User:QEDK/GSoC 2020/Working with paths in Python and Rust, and a note on BLM

From mediawiki.org

A while ago, I was writing an integration test script for my Rust crates (configparser and ini) which involved loading an .ini file inside the same directory (i.e. inside the /tests directory). To show a quick picture of what I mean -

Medium

You'd guess that to access "test.ini", I would need to simply give the name of the file; after all, they are in the same directory. Not quite. When running integration tests, cargo runs your integration tests from the root context, I'd typically have guessed that it should involve bringing the entire "test" directory into scope, but unfortunately not.

So, the end result is something a bit different, not bad at all but gets annoying, even after putting the files into the same directory, you have to access it outside the scope. However, there's probably a reason behind this, let's talk about that. Here's an example of the correct path to load the file from-

use configparser::ini::Ini;
use std::error::Error;
#[(test)]
fn main() -> Result<(), Box<dyn Error>> {
  let mut config = Ini::new();
  let map = config.load("tests/test.ini")?;
}

I had an example code snippet in the documentation of the module (in "lib.rs"), so logically speaking if I was to load the "test.ini" file, what would the path look like? Probably making the access by changing to the parent directory, then going into "tests", then accessing "test.ini"? That's where the true logic of running tests from the crate root shines. Here's the actual doctest code -

use configparser::ini::Ini;
use std::error::Error;
fn main() -> Result<(), Box<dyn Error>> {
  let mut config = Ini::new();
  let map = config.load("tests/test.ini")?;
}

Spot a difference? There isn't any (except the #[(test)] directive, but that's only to tell cargo that this is a test). And that's why the path-agnostic approach is so great because it doesn't matter where the program is being run from, the location of the import just needs to be definite. You will notice that in both cases the paths are defined relatively.

But what if I had to access the parent directory and then access files nested inside? In Rust, I would do something like -

use std::fs::File;
fn main() -> std::io::Result<()> {
    let mut f = File::open("../somefile.rs")?;
    Ok(())
}

If I were to run the binary produced by rustc, the path-agnosticism is sadly lost - because it has to depend on the location of the binary; think of how we're letting it know about the location - go up one level -> open "somefile.rs". This behaviour has to remain consistent for all binaries, so quite rightly, it remains consistent.

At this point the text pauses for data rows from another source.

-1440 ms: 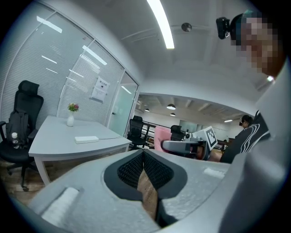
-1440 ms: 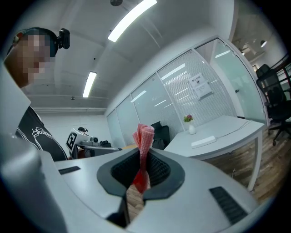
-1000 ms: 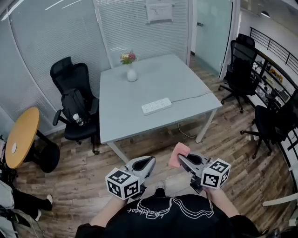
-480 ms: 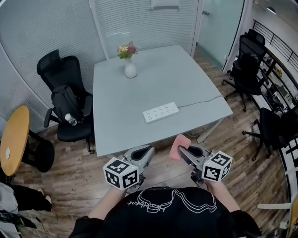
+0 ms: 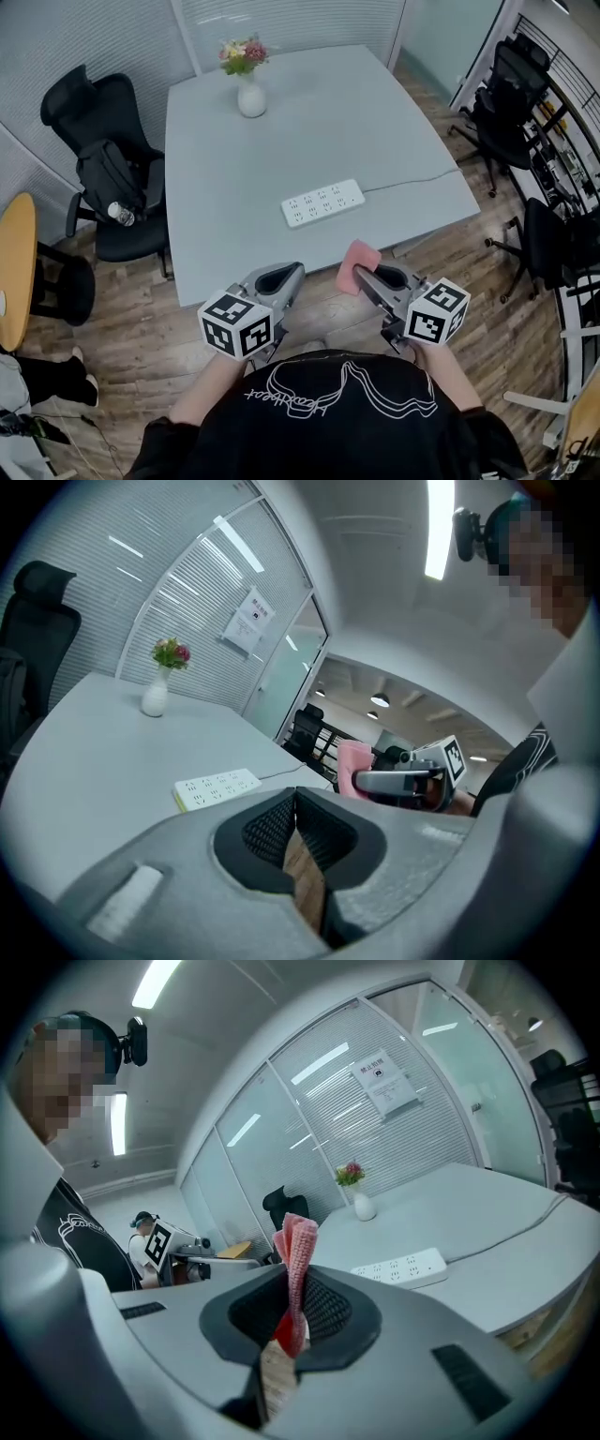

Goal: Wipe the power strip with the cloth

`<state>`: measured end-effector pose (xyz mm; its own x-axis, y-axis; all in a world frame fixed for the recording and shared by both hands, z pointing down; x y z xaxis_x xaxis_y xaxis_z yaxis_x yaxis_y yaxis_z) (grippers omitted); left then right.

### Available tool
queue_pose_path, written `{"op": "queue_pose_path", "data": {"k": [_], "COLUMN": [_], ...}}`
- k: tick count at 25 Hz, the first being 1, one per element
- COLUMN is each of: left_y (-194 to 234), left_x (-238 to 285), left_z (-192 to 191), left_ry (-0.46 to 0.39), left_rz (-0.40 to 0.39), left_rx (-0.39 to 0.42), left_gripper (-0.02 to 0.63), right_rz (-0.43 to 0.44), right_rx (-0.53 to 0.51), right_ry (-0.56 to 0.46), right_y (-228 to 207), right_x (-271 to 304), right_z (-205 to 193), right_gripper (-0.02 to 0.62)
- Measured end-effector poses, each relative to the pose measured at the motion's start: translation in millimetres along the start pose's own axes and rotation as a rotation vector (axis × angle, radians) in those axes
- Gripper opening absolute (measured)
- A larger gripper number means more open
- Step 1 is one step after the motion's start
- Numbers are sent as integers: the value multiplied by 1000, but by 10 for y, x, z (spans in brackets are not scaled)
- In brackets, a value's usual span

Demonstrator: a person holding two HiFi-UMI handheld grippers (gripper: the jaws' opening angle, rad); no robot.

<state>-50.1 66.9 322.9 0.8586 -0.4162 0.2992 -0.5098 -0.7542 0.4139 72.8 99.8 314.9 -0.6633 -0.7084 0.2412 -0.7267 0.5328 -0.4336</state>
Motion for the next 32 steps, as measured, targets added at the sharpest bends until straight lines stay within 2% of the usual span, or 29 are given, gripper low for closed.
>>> {"op": "queue_pose_path", "data": {"k": [9,22,32], "left_y": [244,995,1461], "left_x": [286,796,990], "left_z": [-93,169,172], "left_ry": [22,44,37], "left_rz": [67,194,322], "left_rx": [-50,-148,-196], "left_gripper": [14,14,14], "right_rz": [33,126,215], "right_rx": [25,64,18], "right_ry": [60,203,332], "right_y": [-389,-1174,-1471], "right_x": [244,1037,1585], "right_z": [-99,159,133], "right_gripper": [40,40,40]}}
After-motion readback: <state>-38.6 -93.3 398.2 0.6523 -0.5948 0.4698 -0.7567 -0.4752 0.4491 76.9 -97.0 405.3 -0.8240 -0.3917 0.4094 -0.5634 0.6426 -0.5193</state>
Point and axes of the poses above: the fingertips, and each gripper's own axes: x forward along the fingers, y to its left, z out of its top, the point moved 2 cm from there along -x, backward along the fingers
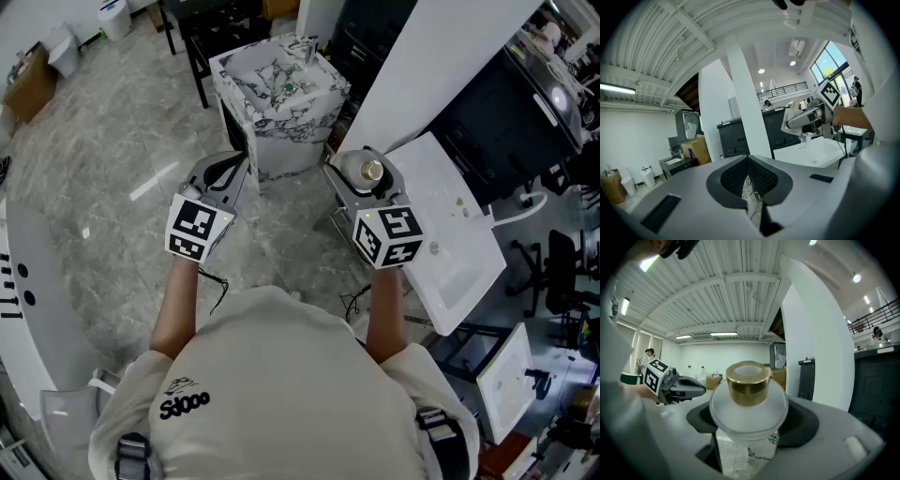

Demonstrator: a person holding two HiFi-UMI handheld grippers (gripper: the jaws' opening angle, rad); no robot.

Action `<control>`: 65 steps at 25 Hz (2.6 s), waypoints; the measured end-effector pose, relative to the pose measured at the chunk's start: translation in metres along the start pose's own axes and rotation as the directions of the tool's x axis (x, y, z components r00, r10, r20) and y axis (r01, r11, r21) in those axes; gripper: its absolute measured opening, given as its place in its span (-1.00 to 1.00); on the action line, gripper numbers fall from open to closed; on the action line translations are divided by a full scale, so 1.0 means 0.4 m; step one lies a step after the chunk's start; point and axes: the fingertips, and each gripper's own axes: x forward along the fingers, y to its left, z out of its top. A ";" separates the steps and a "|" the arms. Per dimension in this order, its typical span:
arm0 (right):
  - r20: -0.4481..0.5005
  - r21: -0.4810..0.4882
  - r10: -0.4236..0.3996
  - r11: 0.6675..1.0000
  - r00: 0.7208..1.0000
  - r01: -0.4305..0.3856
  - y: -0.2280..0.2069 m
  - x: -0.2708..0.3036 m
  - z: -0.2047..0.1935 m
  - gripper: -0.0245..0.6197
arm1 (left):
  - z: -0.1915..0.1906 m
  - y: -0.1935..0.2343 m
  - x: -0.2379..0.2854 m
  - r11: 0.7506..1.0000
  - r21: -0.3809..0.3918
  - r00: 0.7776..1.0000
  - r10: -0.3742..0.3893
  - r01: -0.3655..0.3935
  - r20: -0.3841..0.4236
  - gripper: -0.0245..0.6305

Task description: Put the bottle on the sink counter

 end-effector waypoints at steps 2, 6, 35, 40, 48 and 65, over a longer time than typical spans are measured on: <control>-0.003 0.000 -0.001 1.000 1.000 0.001 -0.003 -0.001 -0.005 0.15 | -0.005 -0.003 0.004 1.000 0.001 1.000 -0.002 0.002 -0.007 -0.91; -0.009 0.006 -0.005 1.000 1.000 0.005 -0.014 -0.002 -0.014 0.15 | -0.010 -0.016 0.015 1.000 0.011 1.000 -0.016 0.016 -0.016 -0.91; 0.020 0.017 0.156 0.988 0.988 -0.157 -0.154 0.062 -0.012 0.15 | 0.004 -0.040 0.132 0.996 0.016 0.993 0.091 -0.090 -0.074 -0.91; 0.005 0.037 0.140 0.989 0.990 -0.140 -0.197 0.140 -0.033 0.15 | -0.019 0.016 0.193 0.995 0.028 0.991 0.098 -0.096 -0.086 -0.91; 0.017 0.054 0.106 0.993 0.994 -0.106 -0.290 0.341 -0.033 0.15 | -0.063 0.223 0.387 0.996 0.017 0.994 0.086 -0.085 -0.071 -0.91; -0.039 0.065 -0.008 0.998 0.999 0.011 -0.425 0.666 0.005 0.15 | -0.080 0.502 0.666 1.000 -0.009 0.997 -0.020 0.019 -0.068 -0.91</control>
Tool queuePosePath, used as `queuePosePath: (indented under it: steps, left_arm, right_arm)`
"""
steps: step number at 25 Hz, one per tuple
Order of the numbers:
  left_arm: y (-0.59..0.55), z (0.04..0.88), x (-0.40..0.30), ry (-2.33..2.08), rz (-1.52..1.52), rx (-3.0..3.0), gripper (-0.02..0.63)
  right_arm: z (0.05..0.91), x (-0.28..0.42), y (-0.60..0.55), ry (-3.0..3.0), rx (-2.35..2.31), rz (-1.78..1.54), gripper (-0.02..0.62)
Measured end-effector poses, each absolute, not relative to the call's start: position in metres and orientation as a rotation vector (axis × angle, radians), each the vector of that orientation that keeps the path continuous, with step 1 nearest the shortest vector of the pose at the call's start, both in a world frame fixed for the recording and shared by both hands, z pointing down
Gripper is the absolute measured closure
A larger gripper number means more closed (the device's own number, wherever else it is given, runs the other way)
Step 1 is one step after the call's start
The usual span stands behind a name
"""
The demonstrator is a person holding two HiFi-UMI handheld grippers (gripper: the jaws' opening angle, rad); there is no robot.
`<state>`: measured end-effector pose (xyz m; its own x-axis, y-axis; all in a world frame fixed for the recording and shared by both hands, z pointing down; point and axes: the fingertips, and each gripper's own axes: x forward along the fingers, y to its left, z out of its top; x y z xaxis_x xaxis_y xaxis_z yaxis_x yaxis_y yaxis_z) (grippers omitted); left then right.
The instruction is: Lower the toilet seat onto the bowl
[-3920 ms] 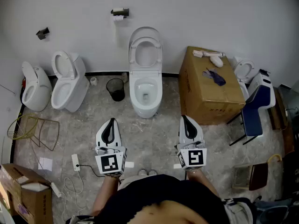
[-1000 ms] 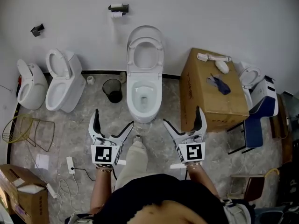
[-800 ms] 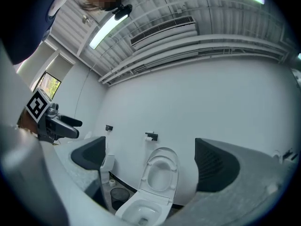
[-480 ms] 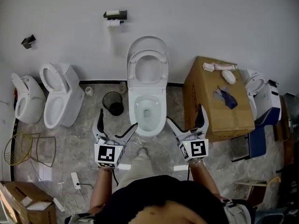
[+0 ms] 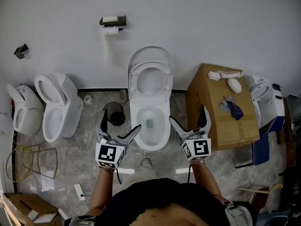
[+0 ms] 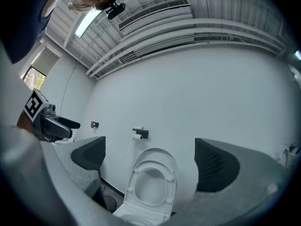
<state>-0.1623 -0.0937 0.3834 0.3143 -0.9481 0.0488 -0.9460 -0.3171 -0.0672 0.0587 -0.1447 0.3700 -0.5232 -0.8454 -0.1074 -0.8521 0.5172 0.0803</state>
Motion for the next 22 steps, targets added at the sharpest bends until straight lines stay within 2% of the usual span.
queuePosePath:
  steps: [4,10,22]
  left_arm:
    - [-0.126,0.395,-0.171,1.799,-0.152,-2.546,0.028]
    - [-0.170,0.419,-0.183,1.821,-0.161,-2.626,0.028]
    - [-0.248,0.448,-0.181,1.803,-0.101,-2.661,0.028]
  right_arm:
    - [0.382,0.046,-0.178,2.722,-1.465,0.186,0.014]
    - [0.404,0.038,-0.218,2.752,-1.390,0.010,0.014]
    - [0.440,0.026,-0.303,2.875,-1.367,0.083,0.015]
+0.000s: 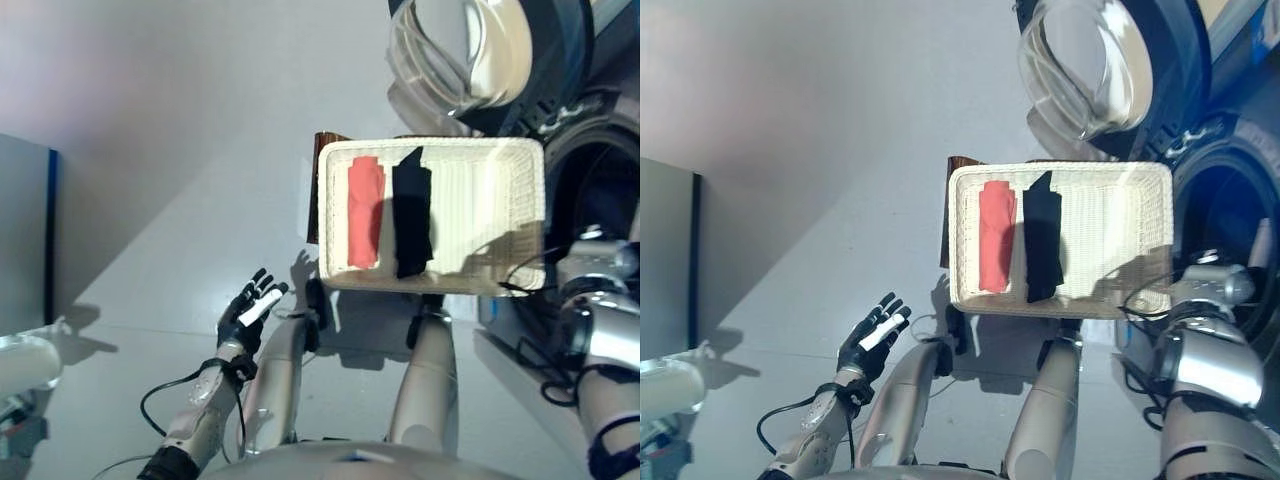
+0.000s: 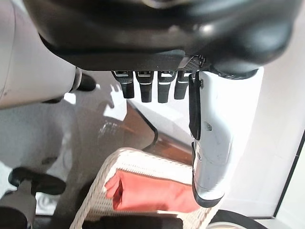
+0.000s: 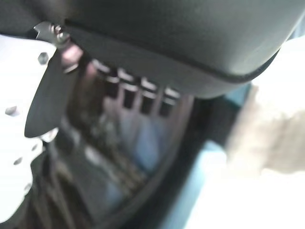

But what if I had to get user input and I want to ensure that the path remains consistent, there are several design considerations, relative or absolute paths is the first. Typically, they are distinguished like:

  • When beginning with a forward slash (/), it is denoted to be an absolute path.
  • Otherwise, it's a relative path.

Now, what if you choose to use shell expansions or a mixture of absolute and relative paths, that's when the water starts to get muddy. In most cases, the approach remains the same, get the "correct" absolute path, but that's easier said than done.

Paths in Python[edit]

Now, about Python, depending on where I'm running the interpreter from, the location of a certain file will change, so I need to absolutely ensure that the position of a file remains consistent across relative or absolute usage, there are only two dynamics at play (mostly) -

  1. For user input, like configuration files, it's generally best to get the absolute path. In most cases, it won't be, so the responsibility somewhat lies with the developer to ensure the correct path.
  2. In case when a script is trying to get files related to its code, it should have a relative path. In this case, it's absolutely the job of the developer to ensure the correct path.

In case of Python, the standard library has a saving grace {{subst:emdash}} os.path.abspath. In fact, in actual code, all it would take is:

import configparser
config = configparser.ConfigParser()
config.read(os.path.abspath(os.path.expanduser("~/test.ini")))

Yes, that's including the shell-expansion built-in (just a note that you could do it probably as easy on Rust, although you'd need something like shellexpand).

Looks simple enough, but the true magic is what's inside path.abspath(). It can be treated equivalent to: path.normpath(join(os.getcwd(), path)). And what does normpath() exactly do? The documentation reads like:

Normalize a pathname by collapsing redundant separators and up-level references so that A//B, A/B/, A/./B and A/foo/../B all become A/B. This string manipulation may change the meaning of a path that contains symbolic links. On Windows, it converts forward slashes to backward slashes.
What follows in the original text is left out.